# New person again!



## Pretty-Kitty (Aug 25, 2004)

Well Hi as you probably get alot I am new and happy to meet you all. My name is Emily and I have 2 cats and 2 guinea pigs. I used to have another cat called Pepa but she died you can read about her in the rainbow bridge section. My other 2 cats are called Emmy a brindle and Chippy a jet black shorthair. My Guinea pigs are called Ruby and Sapphire. Well anyway my cats and guineas say hi and so do I  .


----------



## tanyuh (Jun 7, 2003)

Hello! Nice to meet you.
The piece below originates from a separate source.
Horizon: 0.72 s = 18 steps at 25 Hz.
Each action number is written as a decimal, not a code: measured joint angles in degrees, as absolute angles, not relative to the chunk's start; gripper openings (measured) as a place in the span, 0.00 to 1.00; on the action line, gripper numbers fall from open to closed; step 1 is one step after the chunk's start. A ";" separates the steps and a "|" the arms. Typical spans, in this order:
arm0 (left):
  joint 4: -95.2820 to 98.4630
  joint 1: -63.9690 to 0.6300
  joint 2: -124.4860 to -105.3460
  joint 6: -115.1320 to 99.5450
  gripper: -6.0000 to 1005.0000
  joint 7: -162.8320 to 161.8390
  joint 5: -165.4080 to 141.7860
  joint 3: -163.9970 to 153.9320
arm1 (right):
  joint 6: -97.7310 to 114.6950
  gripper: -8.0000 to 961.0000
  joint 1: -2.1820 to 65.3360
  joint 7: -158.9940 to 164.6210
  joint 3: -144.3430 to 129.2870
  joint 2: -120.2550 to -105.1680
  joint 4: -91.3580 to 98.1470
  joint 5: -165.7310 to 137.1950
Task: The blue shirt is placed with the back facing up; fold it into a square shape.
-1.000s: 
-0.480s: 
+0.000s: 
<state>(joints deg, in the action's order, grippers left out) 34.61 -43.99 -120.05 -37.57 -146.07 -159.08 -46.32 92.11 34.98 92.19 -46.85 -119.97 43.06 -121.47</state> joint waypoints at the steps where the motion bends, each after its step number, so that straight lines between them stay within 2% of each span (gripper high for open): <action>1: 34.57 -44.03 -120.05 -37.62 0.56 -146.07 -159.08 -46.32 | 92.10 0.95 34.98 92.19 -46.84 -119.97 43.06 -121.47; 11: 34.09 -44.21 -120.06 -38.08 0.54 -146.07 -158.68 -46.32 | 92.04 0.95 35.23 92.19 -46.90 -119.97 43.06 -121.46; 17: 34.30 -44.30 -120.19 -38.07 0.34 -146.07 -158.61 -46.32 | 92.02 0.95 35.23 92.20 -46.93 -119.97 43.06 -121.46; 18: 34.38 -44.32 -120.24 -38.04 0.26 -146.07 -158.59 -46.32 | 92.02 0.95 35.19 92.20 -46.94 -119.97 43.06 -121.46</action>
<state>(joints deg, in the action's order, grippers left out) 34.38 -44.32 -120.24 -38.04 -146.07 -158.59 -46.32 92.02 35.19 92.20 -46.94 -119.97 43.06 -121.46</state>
I'm Tanya.

Any pictures to share??


----------



## Annissa (Dec 9, 2003)

Welcome to the forum, Emily.


----------



## Pretty-Kitty (Aug 25, 2004)

I do have some photos to share but I don't understand the way to put them on so won't be able to yet but any where hi!


----------



## Zalensia (Aug 25, 2003)

Hey there welcome to the forums.
There is a detailed thread here on how to upload and post your photos.
http://www.catforum.com/viewtopic.php?t=7780


----------



## CyberPet (May 12, 2004)

Welcome to the forum!!!


----------



## Superkitties (Jan 30, 2004)

Welcome!


----------



## Lori (Jun 8, 2003)

Hi Emily, glad you have joined us!


----------



## Mike (Jan 27, 2004)

Hi Emily and welcome to the Cat Forum!

Peace,
Mike


----------



## kitkat (Sep 22, 2003)

Welcome to the forum Emily. Can't wait to see some pictures and one question though.....What does a brindle look like :?:


----------



## RarePuss (Jun 16, 2004)

welcome!  definitely post pictures when you figure out how to do it


----------



## Pretty-Kitty (Aug 25, 2004)

look at my avater that is a brindle it is like a mixture of 2 colours and my cat Emmy is a brindle but she is a mix of brindle and tortoise shell. Oh and thanks for the help on the cat photos thing but where can I host my photos for free? I have my own website but I can't even get photos on there! Oh help this is confusing.


----------



## Jeanie (Jun 18, 2003)

Hi, Emily! Welcome! I'm glad you're joined us!


----------



## MA (Mar 30, 2004)

A warm welcome to you.


----------